§ The task
Your task is to give the entries back exactly, leaving nothing out.

§ Stored data entries
----
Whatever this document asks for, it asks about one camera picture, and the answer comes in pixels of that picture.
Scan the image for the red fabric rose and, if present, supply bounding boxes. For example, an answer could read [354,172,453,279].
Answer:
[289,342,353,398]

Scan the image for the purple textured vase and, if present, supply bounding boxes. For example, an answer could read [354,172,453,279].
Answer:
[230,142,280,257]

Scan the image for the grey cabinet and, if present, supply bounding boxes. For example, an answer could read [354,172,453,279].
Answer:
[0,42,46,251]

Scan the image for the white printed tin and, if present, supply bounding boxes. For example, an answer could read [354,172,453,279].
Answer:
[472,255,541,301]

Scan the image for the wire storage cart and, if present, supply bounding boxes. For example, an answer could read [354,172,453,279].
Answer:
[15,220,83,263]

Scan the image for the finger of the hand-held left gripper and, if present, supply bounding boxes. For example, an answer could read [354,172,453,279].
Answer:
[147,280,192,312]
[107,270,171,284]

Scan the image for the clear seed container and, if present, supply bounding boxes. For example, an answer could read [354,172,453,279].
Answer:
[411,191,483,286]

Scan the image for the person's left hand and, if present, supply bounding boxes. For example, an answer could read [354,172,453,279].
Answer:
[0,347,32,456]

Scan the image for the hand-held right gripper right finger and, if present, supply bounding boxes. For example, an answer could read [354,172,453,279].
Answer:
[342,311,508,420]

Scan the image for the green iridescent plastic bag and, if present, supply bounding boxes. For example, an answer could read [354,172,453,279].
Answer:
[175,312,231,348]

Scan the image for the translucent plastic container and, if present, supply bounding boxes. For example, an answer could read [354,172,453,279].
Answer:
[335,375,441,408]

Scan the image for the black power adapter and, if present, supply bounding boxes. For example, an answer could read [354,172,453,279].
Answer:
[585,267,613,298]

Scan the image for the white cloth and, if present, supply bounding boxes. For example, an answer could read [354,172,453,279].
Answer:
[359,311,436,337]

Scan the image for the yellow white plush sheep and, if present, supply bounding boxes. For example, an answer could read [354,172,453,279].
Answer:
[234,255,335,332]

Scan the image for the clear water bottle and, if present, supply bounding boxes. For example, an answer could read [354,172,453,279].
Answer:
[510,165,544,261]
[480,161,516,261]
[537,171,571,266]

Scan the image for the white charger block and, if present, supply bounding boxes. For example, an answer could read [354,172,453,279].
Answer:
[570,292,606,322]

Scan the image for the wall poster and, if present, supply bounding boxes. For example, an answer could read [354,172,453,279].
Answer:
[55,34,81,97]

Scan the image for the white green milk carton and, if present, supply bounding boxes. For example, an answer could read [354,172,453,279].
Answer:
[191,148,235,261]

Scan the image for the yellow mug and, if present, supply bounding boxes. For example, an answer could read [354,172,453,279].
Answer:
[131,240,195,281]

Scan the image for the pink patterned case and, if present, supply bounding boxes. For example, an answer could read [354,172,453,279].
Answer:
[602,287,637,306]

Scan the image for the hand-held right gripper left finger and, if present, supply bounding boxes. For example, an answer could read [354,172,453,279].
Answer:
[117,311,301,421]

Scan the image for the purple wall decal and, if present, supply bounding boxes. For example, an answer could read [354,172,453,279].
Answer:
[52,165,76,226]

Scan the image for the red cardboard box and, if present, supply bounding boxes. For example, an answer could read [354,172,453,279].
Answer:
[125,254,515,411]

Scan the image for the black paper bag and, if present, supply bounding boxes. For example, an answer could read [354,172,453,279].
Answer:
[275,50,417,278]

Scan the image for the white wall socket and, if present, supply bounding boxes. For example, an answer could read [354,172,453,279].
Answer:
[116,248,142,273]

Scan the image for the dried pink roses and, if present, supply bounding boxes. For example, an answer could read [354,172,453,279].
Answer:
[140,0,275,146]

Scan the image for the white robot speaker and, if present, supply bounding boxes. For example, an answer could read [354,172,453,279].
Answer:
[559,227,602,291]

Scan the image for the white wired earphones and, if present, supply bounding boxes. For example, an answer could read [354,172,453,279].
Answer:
----
§ Answer to the exercise
Whatever this document asks for, it asks about one camera picture, and the answer comes in pixels of that picture.
Scan the image for the red fabric rose and, if present, supply bounding boxes. For example, an answer could read [354,172,453,279].
Answer:
[289,342,353,398]

Scan the image for the purple textured vase and, if present, supply bounding boxes. For example, an answer could read [354,172,453,279].
Answer:
[230,142,280,257]

Scan the image for the grey cabinet and, if present, supply bounding boxes. For example, an answer could read [354,172,453,279].
Answer:
[0,42,46,251]

Scan the image for the white printed tin and, if present, supply bounding boxes. For example, an answer could read [354,172,453,279].
Answer:
[472,255,541,301]

Scan the image for the wire storage cart and, if present, supply bounding boxes. For example, an answer could read [354,172,453,279].
Answer:
[15,220,83,263]

Scan the image for the finger of the hand-held left gripper and, if present, supply bounding boxes. For example, an answer could read [354,172,453,279].
Answer:
[147,280,192,312]
[107,270,171,284]

Scan the image for the clear seed container and, if present, supply bounding boxes. For example, an answer could read [354,172,453,279].
Answer:
[411,191,483,286]

Scan the image for the person's left hand and, if present, supply bounding boxes. For example, an answer could read [354,172,453,279].
Answer:
[0,347,32,456]

Scan the image for the hand-held right gripper right finger and, if present, supply bounding boxes. For example, an answer could read [354,172,453,279].
Answer:
[342,311,508,420]

Scan the image for the green iridescent plastic bag and, if present, supply bounding boxes. For example, an answer could read [354,172,453,279].
Answer:
[175,312,231,348]

Scan the image for the translucent plastic container and, if present, supply bounding boxes. For example, an answer could read [354,172,453,279].
Answer:
[335,375,441,408]

Scan the image for the black power adapter and, if present, supply bounding boxes. For example, an answer could read [354,172,453,279].
Answer:
[585,267,613,298]

Scan the image for the white cloth and, if present, supply bounding boxes. For example, an answer could read [354,172,453,279].
Answer:
[359,311,436,337]

Scan the image for the yellow white plush sheep and, if present, supply bounding boxes. For example, an answer could read [354,172,453,279].
Answer:
[234,255,335,332]

Scan the image for the clear water bottle and, if present, supply bounding boxes. For example, an answer could read [354,172,453,279].
Answer:
[510,165,544,261]
[480,161,516,261]
[537,171,571,266]

Scan the image for the white charger block and, if present, supply bounding boxes. For example, an answer could read [354,172,453,279].
Answer:
[570,292,606,322]

Scan the image for the wall poster and, if present, supply bounding boxes. For example, an answer could read [354,172,453,279].
Answer:
[55,34,81,97]

Scan the image for the white green milk carton and, if present, supply bounding boxes. For example, an answer could read [354,172,453,279].
Answer:
[191,148,235,261]

Scan the image for the yellow mug and, if present, supply bounding boxes. For example, an answer could read [354,172,453,279].
Answer:
[131,240,195,281]

Scan the image for the pink patterned case and, if present, supply bounding boxes. For example, an answer could read [354,172,453,279].
Answer:
[602,287,637,306]

Scan the image for the hand-held right gripper left finger and, if present, supply bounding boxes. For example, an answer could read [354,172,453,279].
Answer:
[117,311,301,421]

Scan the image for the purple wall decal and, if present, supply bounding boxes. For example, an answer could read [354,172,453,279].
Answer:
[52,165,76,226]

Scan the image for the red cardboard box and, if present, supply bounding boxes. For example, an answer could read [354,172,453,279].
Answer:
[125,254,515,411]

Scan the image for the black paper bag and, if present, supply bounding boxes. For example, an answer could read [354,172,453,279].
Answer:
[275,50,417,278]

Scan the image for the white wall socket and, if present, supply bounding boxes. For example, an answer could read [354,172,453,279].
Answer:
[116,248,142,273]

Scan the image for the dried pink roses and, if present, supply bounding boxes. For example, an answer could read [354,172,453,279].
Answer:
[140,0,275,146]

Scan the image for the white robot speaker and, if present, supply bounding boxes. For example, an answer could read [354,172,453,279].
Answer:
[559,227,602,291]

Scan the image for the white wired earphones and, if present, supply bounding boxes. For example, an answer could read [354,172,453,279].
Answer:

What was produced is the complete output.